▶ **WHAT IS BEING ASKED**:
For the records below, work out the number of lines holding "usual" and reply with only that.

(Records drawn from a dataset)
++++++

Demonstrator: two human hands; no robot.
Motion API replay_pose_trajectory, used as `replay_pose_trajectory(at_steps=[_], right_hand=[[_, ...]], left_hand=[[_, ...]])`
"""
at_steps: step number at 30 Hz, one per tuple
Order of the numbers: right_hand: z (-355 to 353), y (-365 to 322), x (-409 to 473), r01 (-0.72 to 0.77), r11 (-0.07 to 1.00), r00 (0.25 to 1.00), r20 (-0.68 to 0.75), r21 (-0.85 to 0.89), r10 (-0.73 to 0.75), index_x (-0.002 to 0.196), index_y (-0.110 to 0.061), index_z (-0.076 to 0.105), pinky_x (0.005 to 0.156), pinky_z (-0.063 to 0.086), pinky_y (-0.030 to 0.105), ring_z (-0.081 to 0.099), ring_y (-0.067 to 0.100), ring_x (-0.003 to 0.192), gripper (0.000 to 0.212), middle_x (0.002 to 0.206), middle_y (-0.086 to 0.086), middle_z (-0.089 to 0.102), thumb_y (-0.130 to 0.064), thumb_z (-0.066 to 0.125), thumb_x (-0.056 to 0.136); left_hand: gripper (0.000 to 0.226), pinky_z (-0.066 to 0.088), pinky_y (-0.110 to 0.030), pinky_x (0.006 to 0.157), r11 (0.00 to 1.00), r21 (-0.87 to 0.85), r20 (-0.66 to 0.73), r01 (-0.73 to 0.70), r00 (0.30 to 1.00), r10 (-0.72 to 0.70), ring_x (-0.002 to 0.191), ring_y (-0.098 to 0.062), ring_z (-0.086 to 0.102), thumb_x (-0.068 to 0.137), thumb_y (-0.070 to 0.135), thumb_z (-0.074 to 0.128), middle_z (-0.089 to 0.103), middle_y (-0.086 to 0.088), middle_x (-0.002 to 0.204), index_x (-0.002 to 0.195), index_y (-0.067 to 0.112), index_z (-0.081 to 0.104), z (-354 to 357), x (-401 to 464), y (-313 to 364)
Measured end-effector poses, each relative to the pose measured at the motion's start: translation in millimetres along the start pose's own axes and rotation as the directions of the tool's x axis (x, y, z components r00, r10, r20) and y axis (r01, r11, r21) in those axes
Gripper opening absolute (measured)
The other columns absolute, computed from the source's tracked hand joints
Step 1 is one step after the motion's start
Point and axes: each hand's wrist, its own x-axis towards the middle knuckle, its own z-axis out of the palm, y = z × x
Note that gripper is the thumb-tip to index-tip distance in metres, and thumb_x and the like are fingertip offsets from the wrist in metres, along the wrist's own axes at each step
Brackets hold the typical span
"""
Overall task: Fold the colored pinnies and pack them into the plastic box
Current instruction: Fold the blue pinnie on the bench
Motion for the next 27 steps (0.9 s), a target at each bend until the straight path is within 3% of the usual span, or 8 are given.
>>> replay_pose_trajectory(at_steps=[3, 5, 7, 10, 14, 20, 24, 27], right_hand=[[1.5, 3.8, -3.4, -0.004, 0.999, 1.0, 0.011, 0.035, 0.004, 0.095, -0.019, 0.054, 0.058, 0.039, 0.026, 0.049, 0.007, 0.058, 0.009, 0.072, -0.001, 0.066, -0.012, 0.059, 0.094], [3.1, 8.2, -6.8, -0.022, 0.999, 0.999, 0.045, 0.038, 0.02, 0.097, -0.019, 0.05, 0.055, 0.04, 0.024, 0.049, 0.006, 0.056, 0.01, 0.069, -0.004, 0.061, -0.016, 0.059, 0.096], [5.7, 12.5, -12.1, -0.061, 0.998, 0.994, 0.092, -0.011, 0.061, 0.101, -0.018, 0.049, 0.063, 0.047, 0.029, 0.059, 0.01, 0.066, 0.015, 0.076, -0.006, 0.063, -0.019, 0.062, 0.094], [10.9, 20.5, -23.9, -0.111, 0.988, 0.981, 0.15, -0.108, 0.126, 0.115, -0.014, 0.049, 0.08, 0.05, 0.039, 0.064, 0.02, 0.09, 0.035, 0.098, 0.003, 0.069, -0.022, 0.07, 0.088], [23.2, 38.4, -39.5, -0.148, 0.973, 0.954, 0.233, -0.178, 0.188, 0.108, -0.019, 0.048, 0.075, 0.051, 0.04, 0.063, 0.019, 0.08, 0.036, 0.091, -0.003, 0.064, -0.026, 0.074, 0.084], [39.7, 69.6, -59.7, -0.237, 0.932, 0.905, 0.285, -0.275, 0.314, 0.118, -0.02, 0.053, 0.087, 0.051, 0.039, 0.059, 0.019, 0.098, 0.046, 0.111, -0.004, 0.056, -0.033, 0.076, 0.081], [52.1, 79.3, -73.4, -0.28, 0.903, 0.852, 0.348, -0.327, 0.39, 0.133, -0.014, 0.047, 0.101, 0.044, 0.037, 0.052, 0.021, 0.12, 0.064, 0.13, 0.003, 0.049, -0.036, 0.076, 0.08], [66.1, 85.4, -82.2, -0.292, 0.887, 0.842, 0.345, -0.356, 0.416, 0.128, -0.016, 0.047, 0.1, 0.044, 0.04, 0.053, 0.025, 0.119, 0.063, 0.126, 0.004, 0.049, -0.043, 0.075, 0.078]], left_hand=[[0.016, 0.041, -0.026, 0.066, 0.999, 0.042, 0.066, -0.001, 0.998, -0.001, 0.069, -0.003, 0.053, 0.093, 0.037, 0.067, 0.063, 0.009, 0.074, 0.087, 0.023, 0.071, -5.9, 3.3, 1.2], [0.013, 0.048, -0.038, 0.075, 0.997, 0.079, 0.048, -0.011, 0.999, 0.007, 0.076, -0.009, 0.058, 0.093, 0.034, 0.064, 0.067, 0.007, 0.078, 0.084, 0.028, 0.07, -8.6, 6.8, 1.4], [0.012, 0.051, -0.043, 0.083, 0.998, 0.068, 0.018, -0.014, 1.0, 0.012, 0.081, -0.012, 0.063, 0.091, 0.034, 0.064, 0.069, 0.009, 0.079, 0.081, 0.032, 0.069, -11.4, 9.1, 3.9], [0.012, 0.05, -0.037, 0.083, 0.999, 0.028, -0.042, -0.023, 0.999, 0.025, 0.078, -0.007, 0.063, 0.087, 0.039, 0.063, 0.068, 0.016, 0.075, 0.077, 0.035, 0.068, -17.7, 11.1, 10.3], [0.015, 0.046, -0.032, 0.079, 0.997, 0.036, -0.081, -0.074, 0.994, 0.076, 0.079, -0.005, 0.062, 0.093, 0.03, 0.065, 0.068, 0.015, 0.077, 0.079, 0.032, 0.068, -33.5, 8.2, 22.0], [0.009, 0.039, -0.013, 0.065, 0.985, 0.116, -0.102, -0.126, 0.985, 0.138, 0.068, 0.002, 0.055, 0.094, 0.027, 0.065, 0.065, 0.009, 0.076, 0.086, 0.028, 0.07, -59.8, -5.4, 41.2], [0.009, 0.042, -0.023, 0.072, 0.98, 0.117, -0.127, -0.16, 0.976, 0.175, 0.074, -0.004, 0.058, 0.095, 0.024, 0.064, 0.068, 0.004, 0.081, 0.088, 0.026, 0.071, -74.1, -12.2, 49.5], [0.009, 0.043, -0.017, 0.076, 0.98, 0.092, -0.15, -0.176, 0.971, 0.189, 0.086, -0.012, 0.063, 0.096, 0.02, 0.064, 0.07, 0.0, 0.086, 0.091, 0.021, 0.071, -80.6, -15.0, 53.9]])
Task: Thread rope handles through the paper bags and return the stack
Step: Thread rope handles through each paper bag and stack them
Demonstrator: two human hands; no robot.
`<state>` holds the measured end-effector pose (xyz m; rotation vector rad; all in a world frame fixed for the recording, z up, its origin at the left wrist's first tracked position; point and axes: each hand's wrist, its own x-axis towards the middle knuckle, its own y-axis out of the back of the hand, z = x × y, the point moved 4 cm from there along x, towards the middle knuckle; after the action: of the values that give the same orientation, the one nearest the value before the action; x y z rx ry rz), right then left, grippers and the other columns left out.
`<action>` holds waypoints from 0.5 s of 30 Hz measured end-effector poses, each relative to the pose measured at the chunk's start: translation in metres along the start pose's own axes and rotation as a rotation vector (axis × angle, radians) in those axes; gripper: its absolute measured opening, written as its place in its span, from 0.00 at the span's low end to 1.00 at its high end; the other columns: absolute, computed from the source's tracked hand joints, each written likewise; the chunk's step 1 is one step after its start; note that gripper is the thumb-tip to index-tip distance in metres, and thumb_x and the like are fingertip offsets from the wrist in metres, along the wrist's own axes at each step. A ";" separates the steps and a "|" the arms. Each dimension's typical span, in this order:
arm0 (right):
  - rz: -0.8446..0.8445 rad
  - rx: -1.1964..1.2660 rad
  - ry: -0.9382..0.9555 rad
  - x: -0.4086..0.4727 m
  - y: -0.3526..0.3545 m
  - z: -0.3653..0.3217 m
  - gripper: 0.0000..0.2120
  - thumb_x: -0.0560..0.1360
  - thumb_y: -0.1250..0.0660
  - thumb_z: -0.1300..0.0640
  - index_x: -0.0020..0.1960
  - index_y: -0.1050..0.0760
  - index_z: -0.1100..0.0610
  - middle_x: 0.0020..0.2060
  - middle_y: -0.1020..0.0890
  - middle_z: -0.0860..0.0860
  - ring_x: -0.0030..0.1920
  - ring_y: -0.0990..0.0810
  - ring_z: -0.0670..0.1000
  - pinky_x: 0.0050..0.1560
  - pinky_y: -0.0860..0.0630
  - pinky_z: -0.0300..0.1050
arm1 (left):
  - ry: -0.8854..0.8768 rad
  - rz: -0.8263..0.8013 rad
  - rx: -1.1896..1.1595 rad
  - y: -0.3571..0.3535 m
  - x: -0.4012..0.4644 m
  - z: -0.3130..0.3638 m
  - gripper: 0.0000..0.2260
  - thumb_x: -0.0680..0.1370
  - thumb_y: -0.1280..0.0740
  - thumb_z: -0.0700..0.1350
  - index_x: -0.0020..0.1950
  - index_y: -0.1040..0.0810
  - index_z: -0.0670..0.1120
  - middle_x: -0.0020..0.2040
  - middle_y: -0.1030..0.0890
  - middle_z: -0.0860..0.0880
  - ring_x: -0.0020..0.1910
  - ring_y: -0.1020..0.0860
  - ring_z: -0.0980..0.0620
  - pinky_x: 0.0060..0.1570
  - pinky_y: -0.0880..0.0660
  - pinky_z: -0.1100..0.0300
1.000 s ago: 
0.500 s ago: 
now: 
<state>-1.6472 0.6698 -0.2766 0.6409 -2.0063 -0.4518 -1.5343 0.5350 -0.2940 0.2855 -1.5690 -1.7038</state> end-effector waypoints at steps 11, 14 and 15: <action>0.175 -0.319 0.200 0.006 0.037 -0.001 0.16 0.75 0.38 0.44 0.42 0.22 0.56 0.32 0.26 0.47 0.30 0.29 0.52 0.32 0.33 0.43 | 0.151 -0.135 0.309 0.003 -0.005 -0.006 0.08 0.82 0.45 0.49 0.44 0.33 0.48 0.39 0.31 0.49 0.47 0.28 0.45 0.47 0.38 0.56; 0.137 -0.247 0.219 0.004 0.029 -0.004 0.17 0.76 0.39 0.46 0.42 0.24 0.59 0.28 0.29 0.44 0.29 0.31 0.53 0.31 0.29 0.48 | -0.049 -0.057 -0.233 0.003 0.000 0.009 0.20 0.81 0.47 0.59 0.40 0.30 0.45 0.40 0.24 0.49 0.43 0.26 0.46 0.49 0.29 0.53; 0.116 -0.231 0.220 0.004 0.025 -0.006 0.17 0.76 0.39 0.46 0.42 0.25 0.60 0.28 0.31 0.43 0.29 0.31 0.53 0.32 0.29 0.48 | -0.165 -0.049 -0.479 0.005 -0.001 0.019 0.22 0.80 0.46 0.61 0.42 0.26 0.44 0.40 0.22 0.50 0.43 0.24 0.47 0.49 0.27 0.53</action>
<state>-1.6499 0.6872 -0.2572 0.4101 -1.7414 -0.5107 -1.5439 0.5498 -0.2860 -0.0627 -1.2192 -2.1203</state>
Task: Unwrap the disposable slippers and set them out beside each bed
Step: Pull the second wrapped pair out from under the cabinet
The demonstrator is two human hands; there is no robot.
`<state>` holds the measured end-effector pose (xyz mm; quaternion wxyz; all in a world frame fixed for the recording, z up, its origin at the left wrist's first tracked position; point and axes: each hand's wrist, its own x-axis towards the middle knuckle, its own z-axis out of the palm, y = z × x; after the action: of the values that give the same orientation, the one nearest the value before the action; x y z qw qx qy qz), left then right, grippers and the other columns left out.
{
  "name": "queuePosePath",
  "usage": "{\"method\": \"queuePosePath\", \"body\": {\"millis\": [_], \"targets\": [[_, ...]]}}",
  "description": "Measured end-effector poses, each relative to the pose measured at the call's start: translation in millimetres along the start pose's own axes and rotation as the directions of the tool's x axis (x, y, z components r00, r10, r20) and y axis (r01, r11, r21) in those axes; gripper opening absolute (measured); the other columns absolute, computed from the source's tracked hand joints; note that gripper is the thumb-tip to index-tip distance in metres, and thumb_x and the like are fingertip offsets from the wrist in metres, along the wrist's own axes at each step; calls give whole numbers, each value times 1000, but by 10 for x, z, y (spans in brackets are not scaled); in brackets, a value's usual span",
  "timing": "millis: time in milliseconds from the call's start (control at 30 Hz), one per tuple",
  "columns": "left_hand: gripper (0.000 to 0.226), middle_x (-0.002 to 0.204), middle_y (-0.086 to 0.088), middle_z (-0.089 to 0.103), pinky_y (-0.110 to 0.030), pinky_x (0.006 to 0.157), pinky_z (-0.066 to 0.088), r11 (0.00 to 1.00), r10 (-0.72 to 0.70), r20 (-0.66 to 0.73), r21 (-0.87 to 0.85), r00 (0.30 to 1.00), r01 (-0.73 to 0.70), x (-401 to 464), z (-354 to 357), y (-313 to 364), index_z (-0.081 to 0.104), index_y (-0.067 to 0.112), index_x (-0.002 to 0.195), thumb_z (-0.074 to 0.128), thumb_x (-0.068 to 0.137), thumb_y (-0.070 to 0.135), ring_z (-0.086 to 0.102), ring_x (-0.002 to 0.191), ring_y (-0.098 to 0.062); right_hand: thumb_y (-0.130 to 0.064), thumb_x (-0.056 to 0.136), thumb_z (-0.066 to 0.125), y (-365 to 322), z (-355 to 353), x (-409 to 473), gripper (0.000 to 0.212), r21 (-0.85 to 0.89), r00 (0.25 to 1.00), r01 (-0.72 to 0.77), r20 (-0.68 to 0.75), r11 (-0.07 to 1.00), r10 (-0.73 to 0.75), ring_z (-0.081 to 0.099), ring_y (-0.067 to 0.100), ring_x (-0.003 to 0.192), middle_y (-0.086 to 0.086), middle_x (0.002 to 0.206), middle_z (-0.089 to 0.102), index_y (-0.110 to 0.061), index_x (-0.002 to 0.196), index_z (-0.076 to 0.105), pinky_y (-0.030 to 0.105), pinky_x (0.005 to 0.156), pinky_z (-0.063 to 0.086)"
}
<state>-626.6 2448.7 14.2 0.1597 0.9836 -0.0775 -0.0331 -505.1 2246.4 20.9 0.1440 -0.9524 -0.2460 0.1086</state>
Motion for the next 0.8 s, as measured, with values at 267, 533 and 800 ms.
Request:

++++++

▶ **RESPONSE TO THE TASK**:
2